In regards to testimonials, you have two choices. You can either eliminate them from your campaign, or you generate them based on the FTC’s new guidelines. In the FTC Internet marketing plan, positive testimonials are allowed, but they must be offset with a statement describing a more “realistic” result. For example, if you sold a weight loss eBook, it would be acceptable to showcase testimonials where customers claim that your product helped them lose 10, 20 or even 100 pounds. However, at the end of this charade, you must include a statement saying that the average customer only loses “X” number of pounds based on whatever study you did. If your experiments reveal that 99.99% of your customers didn’t lose anything, that fact must be disclosed on your copy.

If your results are especially disheartening, you will have to revise your FTC Internet marketing plan. You can either use humor to balance out the negative results, or you can omit the testimonials and lower the price of your product. In the meantime, focus on the facts in your copy.

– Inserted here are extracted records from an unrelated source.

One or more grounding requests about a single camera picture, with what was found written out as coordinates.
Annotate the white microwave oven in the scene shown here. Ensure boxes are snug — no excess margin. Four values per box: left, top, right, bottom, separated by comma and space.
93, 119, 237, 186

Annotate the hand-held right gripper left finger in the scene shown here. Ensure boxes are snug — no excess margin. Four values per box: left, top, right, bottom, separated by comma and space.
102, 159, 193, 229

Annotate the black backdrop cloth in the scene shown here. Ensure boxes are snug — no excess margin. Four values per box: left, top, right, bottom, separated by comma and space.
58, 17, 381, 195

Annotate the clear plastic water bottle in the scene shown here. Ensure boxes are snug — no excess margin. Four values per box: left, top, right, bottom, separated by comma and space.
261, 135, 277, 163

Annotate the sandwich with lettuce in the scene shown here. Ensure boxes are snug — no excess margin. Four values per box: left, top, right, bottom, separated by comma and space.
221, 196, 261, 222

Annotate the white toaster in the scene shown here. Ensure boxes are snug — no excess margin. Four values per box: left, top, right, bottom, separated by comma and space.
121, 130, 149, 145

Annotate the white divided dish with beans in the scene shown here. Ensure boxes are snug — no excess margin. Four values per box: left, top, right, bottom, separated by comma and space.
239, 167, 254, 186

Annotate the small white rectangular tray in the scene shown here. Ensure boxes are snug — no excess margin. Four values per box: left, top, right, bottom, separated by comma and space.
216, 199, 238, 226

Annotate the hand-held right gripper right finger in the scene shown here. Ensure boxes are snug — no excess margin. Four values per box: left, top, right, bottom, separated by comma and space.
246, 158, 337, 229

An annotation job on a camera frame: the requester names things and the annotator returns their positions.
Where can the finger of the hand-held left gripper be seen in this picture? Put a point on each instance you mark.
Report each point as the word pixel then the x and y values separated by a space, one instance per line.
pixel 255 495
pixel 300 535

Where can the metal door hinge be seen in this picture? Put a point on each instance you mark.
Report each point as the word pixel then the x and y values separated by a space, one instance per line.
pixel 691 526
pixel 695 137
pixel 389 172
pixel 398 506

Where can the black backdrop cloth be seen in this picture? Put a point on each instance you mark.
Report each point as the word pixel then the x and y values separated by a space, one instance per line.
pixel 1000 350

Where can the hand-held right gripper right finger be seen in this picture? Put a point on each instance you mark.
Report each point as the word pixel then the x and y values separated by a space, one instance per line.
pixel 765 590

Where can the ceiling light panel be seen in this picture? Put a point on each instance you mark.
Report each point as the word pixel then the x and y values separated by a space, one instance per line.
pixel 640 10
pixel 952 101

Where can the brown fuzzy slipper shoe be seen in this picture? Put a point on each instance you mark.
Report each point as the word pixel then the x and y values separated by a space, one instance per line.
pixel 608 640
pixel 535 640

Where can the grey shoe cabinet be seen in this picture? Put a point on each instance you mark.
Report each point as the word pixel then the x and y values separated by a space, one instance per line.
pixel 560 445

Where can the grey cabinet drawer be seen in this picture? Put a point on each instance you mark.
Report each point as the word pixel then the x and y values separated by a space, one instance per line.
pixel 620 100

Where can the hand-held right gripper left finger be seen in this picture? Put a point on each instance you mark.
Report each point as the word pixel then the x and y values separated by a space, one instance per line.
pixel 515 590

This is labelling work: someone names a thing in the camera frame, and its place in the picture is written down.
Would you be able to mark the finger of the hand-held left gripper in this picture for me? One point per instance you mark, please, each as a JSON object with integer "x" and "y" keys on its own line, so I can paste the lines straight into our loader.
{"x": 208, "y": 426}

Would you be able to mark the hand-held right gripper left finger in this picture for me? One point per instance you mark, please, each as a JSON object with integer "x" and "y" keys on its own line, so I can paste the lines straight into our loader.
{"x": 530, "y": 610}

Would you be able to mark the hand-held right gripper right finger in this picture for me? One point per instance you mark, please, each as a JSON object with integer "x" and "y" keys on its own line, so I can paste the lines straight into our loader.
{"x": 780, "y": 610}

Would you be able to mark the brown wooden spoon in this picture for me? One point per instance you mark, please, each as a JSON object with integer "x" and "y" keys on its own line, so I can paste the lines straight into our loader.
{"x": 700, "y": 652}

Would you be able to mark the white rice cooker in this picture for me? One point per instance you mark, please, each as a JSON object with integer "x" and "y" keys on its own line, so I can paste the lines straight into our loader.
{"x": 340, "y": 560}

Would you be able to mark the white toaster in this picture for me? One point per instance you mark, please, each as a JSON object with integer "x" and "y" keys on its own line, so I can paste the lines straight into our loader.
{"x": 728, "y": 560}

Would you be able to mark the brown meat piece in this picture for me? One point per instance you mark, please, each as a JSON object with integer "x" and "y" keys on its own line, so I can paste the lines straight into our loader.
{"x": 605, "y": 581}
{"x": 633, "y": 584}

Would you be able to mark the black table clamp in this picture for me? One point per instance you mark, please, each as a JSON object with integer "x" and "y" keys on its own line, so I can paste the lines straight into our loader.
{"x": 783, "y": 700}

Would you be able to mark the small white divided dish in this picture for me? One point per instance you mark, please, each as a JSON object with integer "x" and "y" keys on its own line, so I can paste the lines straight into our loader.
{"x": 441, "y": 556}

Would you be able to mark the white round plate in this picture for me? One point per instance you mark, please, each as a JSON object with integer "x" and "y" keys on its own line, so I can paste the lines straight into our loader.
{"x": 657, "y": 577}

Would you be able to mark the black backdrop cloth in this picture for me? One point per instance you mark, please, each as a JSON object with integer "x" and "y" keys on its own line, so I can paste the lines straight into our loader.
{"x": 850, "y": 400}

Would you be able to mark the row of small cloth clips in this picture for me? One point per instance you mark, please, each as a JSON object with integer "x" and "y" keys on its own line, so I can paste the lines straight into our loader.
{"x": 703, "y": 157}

Tell what your product does, but do not give any wild promises of results. By doing so, customers will actually develop more trust in your brand.

Now you are ready to learn about the second component of the FTC Internet marketing plan: material disclosure. With material disclosure, you must tell consumers what your relationship is with the merchant you’re promoting. If you created a product yourself, make mention of this fact in your copy. For affiliate marketing and/or paid endorsements, you will have to say you’re an affiliate that receives commissions or endorsements for your reviews. Now this might seem like a drag, but in the FTC Internet marketing plan you can work this to your advantage. If you do not already own the product in question, purchase it and start analyzing what it does. Take pictures of your investigation so that consumers know you’re not faking. In the case of eBooks, you will have to take screenshots or pictures of the results of the information.

When consumers reach the end of your copy, they will see that you’re an affiliate not because of some get-rich-quick scheme, but rather because you have faith in the product you’re promoting. You can even tell them that they can get into the business too, if they are pleased with the product. Of course, this type of promotion should be done separately, as you still want to keep them on the same thought within your main copy.

If you do decide to initiate a “second” promotion, include a free newsletter subscription at the bottom of your Web page. It should come after your payment buttons and affiliate links, as it is your last chance to try to connect with the customer. If they subscribe, you can send them newsletters explaining how they can copy your success. In the process, you can sell even more materials.

In summary, the FTC Internet marketing plan is really what webmasters should’ve been doing all along. It is sad that so many in the Internet world forget that ethics generates far more sales than sleazy, overhyped copy. At the core of the FTC Internet marketing plan, you would never promote a product you didn’t try for yourself. You would also give more realistic testimonials. Beyond that, there are no additional concerns with the FTC Internet marketing plan. As long as you remain honest with your promotions, the FTC will not curtail your online advertising. Remember, the FTC is not against Internet marketing. What they are against are advertisers selling inferior products to gullible, uninformed consumers. If you give consumers honest information, you will not have any problems with the FTC’s new rules.